「 シン・エヴァンゲリオン劇場版 」エヴァ初心者のための感想※ネタバレ注意【 映画レビュー 】
時に、2021年。
エヴァンゲリオンの襲撃、もとい終劇を体験できるとは思ってもいませんでした。
「 エヴァ 」とのファーストコンタクト(アニメではなく漫画)は、碇シンジと同じ年齢14歳の時でした。
それから25年。
今作はTVシリーズ完結の10年後に作られた「 新劇場版 」シリーズの4作目となります。
この記事では、今作の魅力と、エヴァ初心者のための楽しみ方について書いてみます。
好きだったのは、既存のアニメではできないことをしようと始まったTVシリーズの時から、ずっと同じ心構えで、今作も、これまでの作品世界をアップロードして乗り越えている点です。
キャラの魅力はもちろん、デザイン、画面構成、色彩、美術背景、カットワーク、どれもが最高に面白かったです。日本のアニメの限界点を何度も超えて、なおこれからのアニメの可能性まで示唆しているようでした。
かつてのクラスメイトたちが大人になり、結婚をして子供が生まれたり、村の共同体で力を出し合って暮らしていることに、嬉しくなりました。(TV版や漫画では死んでいたり、旧劇場版に出てこなかったキャラたちが健在だったことに安堵しました)
声優たちを含めて歳を取る事で、キャラが深みを増していました。
反面、やりたい事を全て注ぎ込んでいる感じは、嫌いではないのですが、とあるCG感たっぷりのシーンで、ふと我に返ってしまうことがあり、好みではありませんでした。実写とアニメ、アニメとCGの融合は作り手には、まだまだ新しい可能性が広がっているとは思うのですが。
ただ、これまでにないエヴァという点では、面白かったです。
個人的には細田守監督(特に「 サマーウォーズ 」)や、新海誠監督(特に「 君の名は。 」)の壮大で繊細ながらもアニメ感が失われていない映像表現が好みです。
見どころとしては、「 ヱヴァンゲリヲン新劇場版:Q 」から14年後の世界で、歳をとった登場人物たちと、姿は14歳のままの主人公との対比が面白かったです。
それから、アヤナミレイ(仮称)が健康な太陽の光の下で田舎のおばちゃんたちと畑仕事をするシーンは、レアを通り越してシュールな光景ですが、とても印象に残りました。
仮に「 Q 」をクエスチョンだとして、今作で、その「Q」に解答を示しているのも、見どころです。

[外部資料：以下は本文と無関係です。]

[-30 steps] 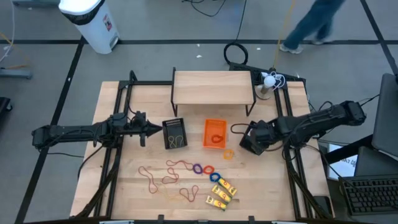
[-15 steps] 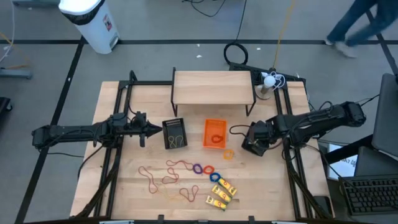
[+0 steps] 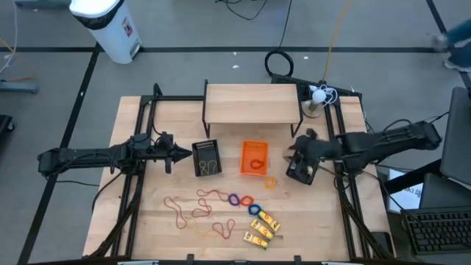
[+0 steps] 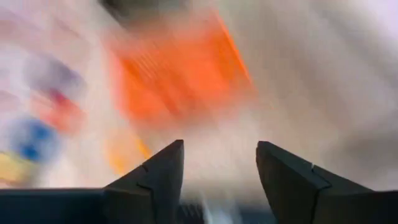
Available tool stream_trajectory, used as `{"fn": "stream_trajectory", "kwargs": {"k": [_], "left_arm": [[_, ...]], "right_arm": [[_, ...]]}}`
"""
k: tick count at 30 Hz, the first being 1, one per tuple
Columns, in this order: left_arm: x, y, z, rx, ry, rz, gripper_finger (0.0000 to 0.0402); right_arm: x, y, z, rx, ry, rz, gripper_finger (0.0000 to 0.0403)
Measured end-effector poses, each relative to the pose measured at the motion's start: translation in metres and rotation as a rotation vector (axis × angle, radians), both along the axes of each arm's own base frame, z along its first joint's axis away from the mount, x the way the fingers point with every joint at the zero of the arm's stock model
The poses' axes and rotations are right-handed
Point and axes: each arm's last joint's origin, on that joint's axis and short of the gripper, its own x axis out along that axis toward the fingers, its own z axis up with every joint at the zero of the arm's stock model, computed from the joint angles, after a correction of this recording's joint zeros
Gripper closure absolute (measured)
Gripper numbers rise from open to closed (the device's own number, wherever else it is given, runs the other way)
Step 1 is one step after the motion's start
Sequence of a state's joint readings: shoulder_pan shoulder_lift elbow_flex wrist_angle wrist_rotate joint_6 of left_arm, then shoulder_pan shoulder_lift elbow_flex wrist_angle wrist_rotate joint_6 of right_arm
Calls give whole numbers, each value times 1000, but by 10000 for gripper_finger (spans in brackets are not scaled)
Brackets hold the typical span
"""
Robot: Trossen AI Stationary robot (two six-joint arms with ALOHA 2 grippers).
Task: Pick & Place Office Desk Supplies
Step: Put the red rubber band into the left black bin
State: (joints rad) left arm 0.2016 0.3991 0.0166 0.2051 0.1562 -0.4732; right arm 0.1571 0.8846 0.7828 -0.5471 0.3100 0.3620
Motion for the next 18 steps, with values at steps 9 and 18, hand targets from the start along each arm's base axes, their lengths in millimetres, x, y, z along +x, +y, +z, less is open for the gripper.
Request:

きっとコアなファンも納得するでしょうね。
また、タイトルに「 シン・ 」をつけているだけに実写監督作「 シン・ゴジラ 」での苦悩の体験が活かされた撮り方に注目です。
父と子が対峙する後半以降は、情報の大洪水です。一度で理解するのは諦めて溺れちゃいましょう。
「 マトリックス・レボリューション 」と「 インターステラー 」並みの、いやそれ以上の情報量ですから(笑)
さて、今作は単独で観るべきか、全てを観た上で観るべきでしょうか。
単独でもじゅうぶん楽しめると思います。前半のパリでの戦闘シーン、牧歌的な村のシーン、謎が謎を呼ぶ展開とラスト。
エヴァの魅力の一つは、カルトと王道の真ん中を貫いている点ですが、カルトの部分は分からないままにして、王道のアニメ映画としてのエンタメ性を味わえると思います。冒頭でも前作までのあらすじがダイジェストで流れます。
鑑賞後に、作品を遡るのも楽しみ方の一つでしょう。タイトルにも「 反復記号 」が付いていますしね。
ちなみに「 ヱヴァンゲリヲン新劇場版:序 」は、ほとんどTV版の流れと同じなので、入門編としても最適と思います。なおTV版はNetflixで全話(26話)が視聴できますよ。
ところで、作中に登場するキーワードが、ことごとく疑問点です。
地獄の門、ガフの守り人、ネブカドネザルの鍵、マイナス宇宙、量子テレポート、イスカリオテのマリア・・・。
死海文書や聖書や原典を探ったり、最新の宇宙科学を探るのも一興かも知れませんね。
時に、1995年。
4年間死んでいるように生きていた庵野秀明が「 逃げちゃダメだ 」の思いで始まったエヴァ。監督自身が自己投影された主人公が、永遠の思春期と呼びたくなるほどの長いモラトリアル期間を経て、いよいよ大人に成長しました。
きっと監督自身も。
客席を埋めている30~40代の観客たちも。
ボク自身も。
宇多田ヒカルも。
さよなら、エヴァンゲリオン。
「 さよなら 」それは、また会うためのおまじない。